• **Work item**:
Print, exactly as written, the line containing "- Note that" and every line after it, ending with the final line of the data below.

━━━━━ Given material

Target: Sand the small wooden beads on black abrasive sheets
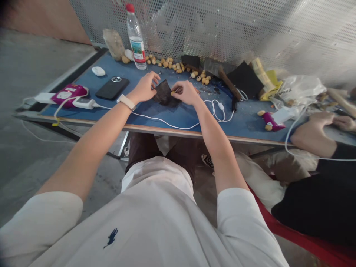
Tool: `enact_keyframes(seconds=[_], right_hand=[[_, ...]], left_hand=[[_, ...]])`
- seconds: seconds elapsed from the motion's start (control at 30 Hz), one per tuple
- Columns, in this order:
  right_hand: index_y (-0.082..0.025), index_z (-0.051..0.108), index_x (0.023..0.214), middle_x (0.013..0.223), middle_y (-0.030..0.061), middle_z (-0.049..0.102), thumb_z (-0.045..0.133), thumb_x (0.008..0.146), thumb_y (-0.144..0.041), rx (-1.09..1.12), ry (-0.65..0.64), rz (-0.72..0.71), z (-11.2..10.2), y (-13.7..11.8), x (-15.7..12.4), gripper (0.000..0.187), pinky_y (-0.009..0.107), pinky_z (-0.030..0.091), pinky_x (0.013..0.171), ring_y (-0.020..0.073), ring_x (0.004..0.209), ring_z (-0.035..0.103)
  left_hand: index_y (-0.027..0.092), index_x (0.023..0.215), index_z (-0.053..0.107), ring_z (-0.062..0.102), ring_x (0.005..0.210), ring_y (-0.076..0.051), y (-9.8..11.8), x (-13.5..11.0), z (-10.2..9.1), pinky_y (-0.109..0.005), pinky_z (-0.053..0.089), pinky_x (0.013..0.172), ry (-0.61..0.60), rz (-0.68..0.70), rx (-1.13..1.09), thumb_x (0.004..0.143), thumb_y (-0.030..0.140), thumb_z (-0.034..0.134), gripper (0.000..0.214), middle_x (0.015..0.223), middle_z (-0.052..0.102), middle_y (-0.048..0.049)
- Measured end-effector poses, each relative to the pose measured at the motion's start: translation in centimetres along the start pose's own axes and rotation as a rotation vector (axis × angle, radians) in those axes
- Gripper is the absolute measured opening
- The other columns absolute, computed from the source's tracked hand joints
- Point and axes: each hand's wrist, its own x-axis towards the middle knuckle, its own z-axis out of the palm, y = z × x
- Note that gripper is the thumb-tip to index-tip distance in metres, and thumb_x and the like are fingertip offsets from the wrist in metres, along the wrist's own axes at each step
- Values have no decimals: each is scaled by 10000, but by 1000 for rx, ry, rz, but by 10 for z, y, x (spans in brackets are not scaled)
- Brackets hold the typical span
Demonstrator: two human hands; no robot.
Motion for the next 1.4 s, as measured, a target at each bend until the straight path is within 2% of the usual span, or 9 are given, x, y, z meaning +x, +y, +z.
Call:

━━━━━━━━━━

• **Exercise response**:
- Note that gripper is the thumb-tip to index-tip distance in metres, and thumb_x and the like are fingertip offsets from the wrist in metres, along the wrist's own axes at each step
- Values have no decimals: each is scaled by 10000, but by 1000 for rx, ry, rz, but by 10 for z, y, x (spans in brackets are not scaled)
- Brackets hold the typical span
Demonstrator: two human hands; no robot.
Motion for the next 1.4 s, as measured, a target at each bend until the straight path is within 2% of the usual span, or 9 are given, x, y, z meaning +x, +y, +z.
Call:

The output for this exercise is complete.